Exercise aim:
Could you retype every entry below exactly as written?

★ ★ ★ ★ ★

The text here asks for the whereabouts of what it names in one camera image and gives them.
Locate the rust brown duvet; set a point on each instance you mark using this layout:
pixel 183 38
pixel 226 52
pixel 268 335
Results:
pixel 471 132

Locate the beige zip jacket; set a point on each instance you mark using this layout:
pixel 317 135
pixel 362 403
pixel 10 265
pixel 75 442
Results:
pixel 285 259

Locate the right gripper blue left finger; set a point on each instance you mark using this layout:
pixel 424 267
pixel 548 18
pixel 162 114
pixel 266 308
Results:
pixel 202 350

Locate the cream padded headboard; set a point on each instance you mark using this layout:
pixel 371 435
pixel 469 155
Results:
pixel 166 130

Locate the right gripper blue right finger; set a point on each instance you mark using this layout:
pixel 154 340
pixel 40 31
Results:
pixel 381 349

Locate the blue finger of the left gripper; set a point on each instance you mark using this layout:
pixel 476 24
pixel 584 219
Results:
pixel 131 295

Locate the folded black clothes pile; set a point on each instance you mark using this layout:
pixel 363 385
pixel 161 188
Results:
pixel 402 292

★ ★ ★ ★ ★

Solution below:
The text here asks for the whereabouts of what it names in one camera image and gives them.
Locate the rust brown duvet; set a point on each instance you mark using this layout:
pixel 183 38
pixel 226 52
pixel 268 335
Results:
pixel 471 132

Locate the beige zip jacket; set a point on each instance you mark using this layout:
pixel 317 135
pixel 362 403
pixel 10 265
pixel 75 442
Results:
pixel 285 259

Locate the right gripper blue left finger; set a point on each instance you mark using this layout:
pixel 424 267
pixel 548 18
pixel 162 114
pixel 266 308
Results:
pixel 202 350

Locate the cream padded headboard; set a point on each instance you mark using this layout:
pixel 371 435
pixel 469 155
Results:
pixel 166 130

Locate the right gripper blue right finger; set a point on each instance you mark using this layout:
pixel 154 340
pixel 40 31
Results:
pixel 381 349

Locate the blue finger of the left gripper; set a point on each instance you mark using this layout:
pixel 476 24
pixel 584 219
Results:
pixel 131 295

Locate the folded black clothes pile; set a point on each instance you mark using this layout:
pixel 363 385
pixel 161 188
Results:
pixel 402 292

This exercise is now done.